Say the fastest one takes the time 1. How much time will the others take?
And how about memory? How much memory do you think they require? Let's say we feed a 150MB(*) file into each of them, how many megabytes do you think they end up using (as seen from the OS, not in terms of how big the live heap is)?
I'm going to post full benchmarks + analysis on Wednesday.
Right'o. I'll have a go. Lets see if I can't embarrass myself with being completely inaccurate.
Thanks for biting! You were, thankfully, only almost completely inaccurate ;)
PS: For extra credit, what do you think is the peak memory use for this program when given an input file of 150MB?
Hmm.
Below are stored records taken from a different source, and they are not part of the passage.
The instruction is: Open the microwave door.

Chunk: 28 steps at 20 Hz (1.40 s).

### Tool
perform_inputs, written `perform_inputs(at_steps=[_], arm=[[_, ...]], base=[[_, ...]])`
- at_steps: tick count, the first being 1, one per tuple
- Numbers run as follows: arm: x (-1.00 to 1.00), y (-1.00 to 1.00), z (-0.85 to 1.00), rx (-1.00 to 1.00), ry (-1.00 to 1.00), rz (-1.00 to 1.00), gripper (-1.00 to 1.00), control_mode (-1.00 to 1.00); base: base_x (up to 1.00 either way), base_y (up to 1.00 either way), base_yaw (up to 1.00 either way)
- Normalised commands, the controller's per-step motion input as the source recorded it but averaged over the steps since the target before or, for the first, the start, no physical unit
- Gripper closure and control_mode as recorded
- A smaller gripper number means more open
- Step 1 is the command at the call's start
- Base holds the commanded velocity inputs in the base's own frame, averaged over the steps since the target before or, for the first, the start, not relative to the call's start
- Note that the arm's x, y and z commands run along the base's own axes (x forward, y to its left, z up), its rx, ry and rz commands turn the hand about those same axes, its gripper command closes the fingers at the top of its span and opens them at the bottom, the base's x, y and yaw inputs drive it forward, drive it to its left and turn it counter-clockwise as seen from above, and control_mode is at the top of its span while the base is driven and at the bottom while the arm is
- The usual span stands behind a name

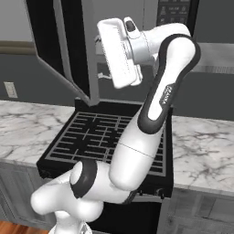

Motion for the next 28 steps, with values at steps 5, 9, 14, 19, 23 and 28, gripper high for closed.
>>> perform_inputs(at_steps=[5, 9, 14, 19, 23, 28], arm=[[-1.0, 0.99, -0.31, 0.0, -0.2, 0.26, -1.0, -1.0], [-0.73, 1.0, -0.17, 0.0, -0.28, 0.05, -1.0, -1.0], [0.21, 1.0, -0.02, 0.0, -0.27, -0.03, -1.0, -1.0], [0.82, 1.0, 0.0, 0.0, -0.24, -0.21, -1.0, -1.0], [0.51, 1.0, 0.0, 0.0, -0.29, -0.18, -1.0, -1.0], [0.04, 1.0, 0.0, -0.01, -0.48, -0.23, -1.0, -1.0]], base=[[0.0, 0.0, 0.0], [0.0, 0.0, 0.0], [0.0, 0.0, 0.0], [0.0, 0.0, 0.0], [0.0, 0.0, 0.0], [0.0, 0.0, 0.0]])
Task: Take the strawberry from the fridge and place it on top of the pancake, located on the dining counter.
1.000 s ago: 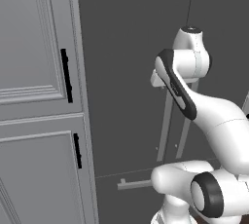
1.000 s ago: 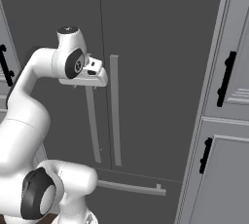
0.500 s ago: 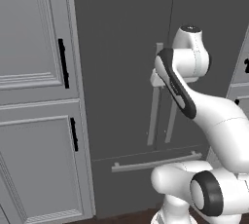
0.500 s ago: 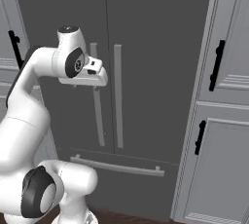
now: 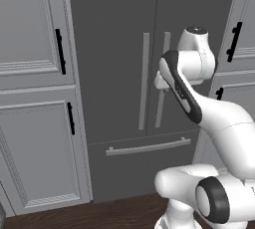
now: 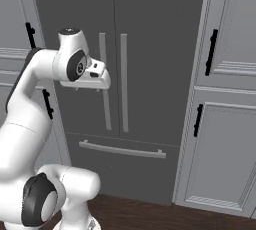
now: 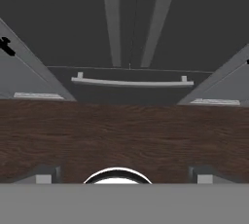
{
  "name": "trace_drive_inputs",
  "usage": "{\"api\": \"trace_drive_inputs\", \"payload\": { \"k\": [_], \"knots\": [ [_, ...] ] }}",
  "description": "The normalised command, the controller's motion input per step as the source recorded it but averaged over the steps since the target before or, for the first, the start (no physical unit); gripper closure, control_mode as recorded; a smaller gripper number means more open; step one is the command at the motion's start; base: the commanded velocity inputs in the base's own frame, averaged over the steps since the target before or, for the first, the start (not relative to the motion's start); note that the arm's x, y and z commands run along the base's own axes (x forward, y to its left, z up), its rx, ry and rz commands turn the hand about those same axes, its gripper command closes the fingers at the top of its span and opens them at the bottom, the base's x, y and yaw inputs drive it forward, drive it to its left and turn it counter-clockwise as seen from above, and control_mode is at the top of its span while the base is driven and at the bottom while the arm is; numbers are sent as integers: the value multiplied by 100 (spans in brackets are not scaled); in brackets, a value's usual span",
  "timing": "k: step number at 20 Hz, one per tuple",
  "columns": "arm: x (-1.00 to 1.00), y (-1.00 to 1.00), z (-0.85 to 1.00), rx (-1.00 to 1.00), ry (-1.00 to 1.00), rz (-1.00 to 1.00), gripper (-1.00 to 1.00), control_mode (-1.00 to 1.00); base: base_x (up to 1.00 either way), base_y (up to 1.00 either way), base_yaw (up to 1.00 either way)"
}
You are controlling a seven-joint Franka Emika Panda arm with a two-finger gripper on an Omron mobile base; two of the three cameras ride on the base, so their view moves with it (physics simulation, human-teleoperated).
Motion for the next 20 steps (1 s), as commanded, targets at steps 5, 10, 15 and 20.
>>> {"api": "trace_drive_inputs", "payload": {
  "k": [5,10,15,20],
  "knots": [
    [16,-12,-13,0,-3,0,-100,-100,-2,-1,0],
    [87,-33,-25,1,-30,0,-100,-100,0,0,0],
    [99,-43,-1,6,-19,3,-100,-100,0,0,0],
    [91,-20,4,7,11,0,-100,-100,0,0,0]
  ]
}}
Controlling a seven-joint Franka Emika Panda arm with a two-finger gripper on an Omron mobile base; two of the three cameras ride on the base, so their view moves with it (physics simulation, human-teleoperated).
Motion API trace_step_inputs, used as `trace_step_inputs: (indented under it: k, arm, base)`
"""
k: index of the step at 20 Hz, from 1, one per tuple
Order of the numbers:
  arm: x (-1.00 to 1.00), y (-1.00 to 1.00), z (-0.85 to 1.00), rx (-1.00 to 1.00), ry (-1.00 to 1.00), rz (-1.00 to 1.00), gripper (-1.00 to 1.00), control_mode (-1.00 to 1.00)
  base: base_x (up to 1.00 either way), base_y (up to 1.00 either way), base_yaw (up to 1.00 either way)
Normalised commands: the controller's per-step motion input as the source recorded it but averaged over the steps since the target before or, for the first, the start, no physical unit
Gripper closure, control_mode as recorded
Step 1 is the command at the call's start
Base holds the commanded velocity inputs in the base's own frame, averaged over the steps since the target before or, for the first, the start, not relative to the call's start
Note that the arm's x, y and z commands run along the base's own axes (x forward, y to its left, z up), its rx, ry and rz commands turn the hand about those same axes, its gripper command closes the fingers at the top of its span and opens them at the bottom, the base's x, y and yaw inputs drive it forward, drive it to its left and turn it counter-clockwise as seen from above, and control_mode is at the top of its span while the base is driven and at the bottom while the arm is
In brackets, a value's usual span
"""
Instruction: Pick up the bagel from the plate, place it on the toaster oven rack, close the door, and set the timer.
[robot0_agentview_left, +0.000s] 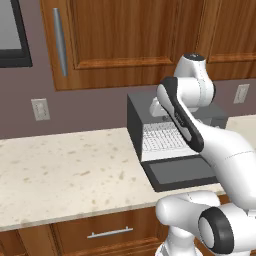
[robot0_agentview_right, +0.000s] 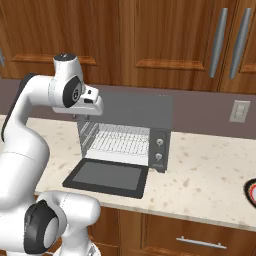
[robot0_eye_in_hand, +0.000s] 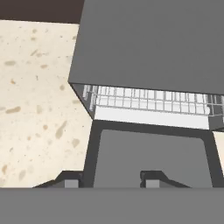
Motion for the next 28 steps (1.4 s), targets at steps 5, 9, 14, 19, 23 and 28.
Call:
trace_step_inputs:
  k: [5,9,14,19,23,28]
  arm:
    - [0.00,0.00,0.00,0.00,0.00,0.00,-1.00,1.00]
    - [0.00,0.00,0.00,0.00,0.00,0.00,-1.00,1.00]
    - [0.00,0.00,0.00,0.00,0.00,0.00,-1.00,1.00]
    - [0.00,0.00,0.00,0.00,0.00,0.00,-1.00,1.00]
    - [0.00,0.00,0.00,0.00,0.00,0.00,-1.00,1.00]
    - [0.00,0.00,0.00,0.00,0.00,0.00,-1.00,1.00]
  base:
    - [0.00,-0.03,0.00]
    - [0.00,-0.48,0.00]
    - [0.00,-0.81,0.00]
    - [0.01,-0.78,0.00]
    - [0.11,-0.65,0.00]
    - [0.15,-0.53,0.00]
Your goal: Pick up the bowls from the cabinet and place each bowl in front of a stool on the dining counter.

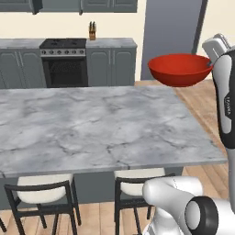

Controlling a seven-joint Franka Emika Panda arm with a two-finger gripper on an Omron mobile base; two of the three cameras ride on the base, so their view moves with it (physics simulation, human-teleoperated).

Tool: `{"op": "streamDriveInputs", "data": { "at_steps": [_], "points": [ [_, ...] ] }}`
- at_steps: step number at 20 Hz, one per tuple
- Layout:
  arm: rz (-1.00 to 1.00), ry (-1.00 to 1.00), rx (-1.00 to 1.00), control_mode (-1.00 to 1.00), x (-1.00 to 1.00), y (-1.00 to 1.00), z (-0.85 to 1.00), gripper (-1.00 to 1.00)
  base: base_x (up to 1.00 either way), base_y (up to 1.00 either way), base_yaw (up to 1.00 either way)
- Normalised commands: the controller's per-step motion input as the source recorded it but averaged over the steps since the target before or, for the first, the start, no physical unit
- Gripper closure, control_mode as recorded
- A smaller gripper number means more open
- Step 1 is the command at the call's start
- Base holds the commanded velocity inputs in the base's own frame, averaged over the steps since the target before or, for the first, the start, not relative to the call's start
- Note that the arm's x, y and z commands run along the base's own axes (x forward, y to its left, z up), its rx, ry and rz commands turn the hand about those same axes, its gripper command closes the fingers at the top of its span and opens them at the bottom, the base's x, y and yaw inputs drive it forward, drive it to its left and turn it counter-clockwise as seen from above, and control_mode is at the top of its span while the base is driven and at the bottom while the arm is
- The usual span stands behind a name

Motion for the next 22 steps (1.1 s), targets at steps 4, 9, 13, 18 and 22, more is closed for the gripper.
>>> {"op": "streamDriveInputs", "data": {
  "at_steps": [4,9,13,18,22],
  "points": [
    [0.00,0.00,0.00,1.00,0.00,0.00,0.00,1.00,0.79,0.34,-0.29],
    [-0.03,0.00,-0.01,-1.00,0.16,0.02,0.00,1.00,0.65,0.16,-0.17],
    [-0.07,0.00,-0.01,-1.00,0.79,0.08,-0.02,1.00,0.00,0.00,0.00],
    [-0.01,0.00,0.00,-1.00,0.46,0.04,-0.19,1.00,0.00,0.00,0.00],
    [0.13,-0.08,0.00,-1.00,-0.09,0.08,-0.52,1.00,0.00,0.00,0.00]
  ]
}}
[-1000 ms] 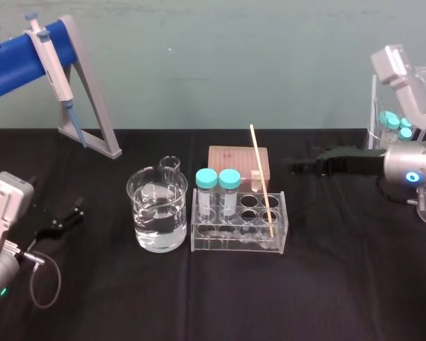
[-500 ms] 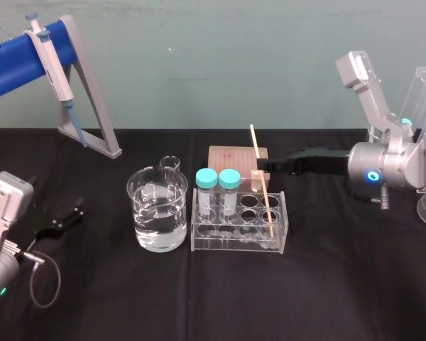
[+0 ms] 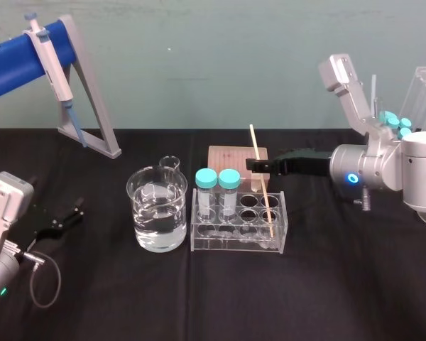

So that should work in constant memory, a few 64 chunks at once. I'd expect this to be pretty fast.
You are right about the speed. Can you guess a number in kilobytes?
============================== hs/space-bs-c8-acc-1.hs: {-# LANGUAGE BangPatterns #-}
import qualified Data.ByteString.Char8 as B
cnt :: Int -> B.ByteString -> Int cnt !acc bs = if B.null bs then acc else cnt (if B.head bs == ' ' then acc+1 else acc) (B.tail bs)
main = do s <- B.getContents print (cnt 0 s)
This uses strict bytestrings so will use at least 150Mb and that'll make it a good deal slower. In fact it'll be worse than that since getContents does not know in advance how big the input will be so it has to play the doubling and copying game. So it'll end up copying all the data roughly twice. cnt is strict and tail recursive so that shouldn't be any problem, though it's probably not as fast as the first length . filter since head, tail, null all have to do bounds checks.
You are right about the memory. It is actually slightly faster than the "extra credit" (length/filter combination) above.
============================== hs/space-bslc8-acc-1.hs: {-# LANGUAGE BangPatterns #-}
import qualified Data.ByteString.Lazy.Char8 as B
cnt :: Int -> B.ByteString -> Int cnt !acc bs = if B.null bs then acc else cnt (if B.head bs == ' ' then acc+1 else acc) (B.tail bs)
main = do s <- B.getContents print (cnt 0 s)
For the same reason as above, I'd expect this cnt to be slower than B.length . B.filter (== ' ')
It is slower but not for the same reason as above.
============================== hs/space-xxxxx-acc-1.hs: {-# LANGUAGE BangPatterns #-}
cnt :: Int -> String -> Int cnt !acc bs = if null bs then acc else cnt (if head bs == ' ' then acc+1 else acc) (tail bs)
main = do s <- getContents print (cnt 0 s)
Lazy, so constant memory use, but much higher constant factors due to using String.
Spot on.
============================== hs/space-bs-c8-foldlx-1.hs: {-# LANGUAGE BangPatterns #-}
import qualified Data.ByteString.Char8 as B
cnt :: B.ByteString -> Int cnt bs = B.foldl' (\sum c -> if c == ' ' then sum+1 else sum) 0 bs
main = do s <- B.getContents print (cnt s)
This is of course still strict so that's going to make the reading slow.
Nope.
This is a manually fused B.length . B.filter (== ' ') which hopefully is the same speed as the automatically fused one if the fusion is working ok. If not, then the B.length . B.filter (== ' ') will be doing a extra copy, and memory writes are expensive.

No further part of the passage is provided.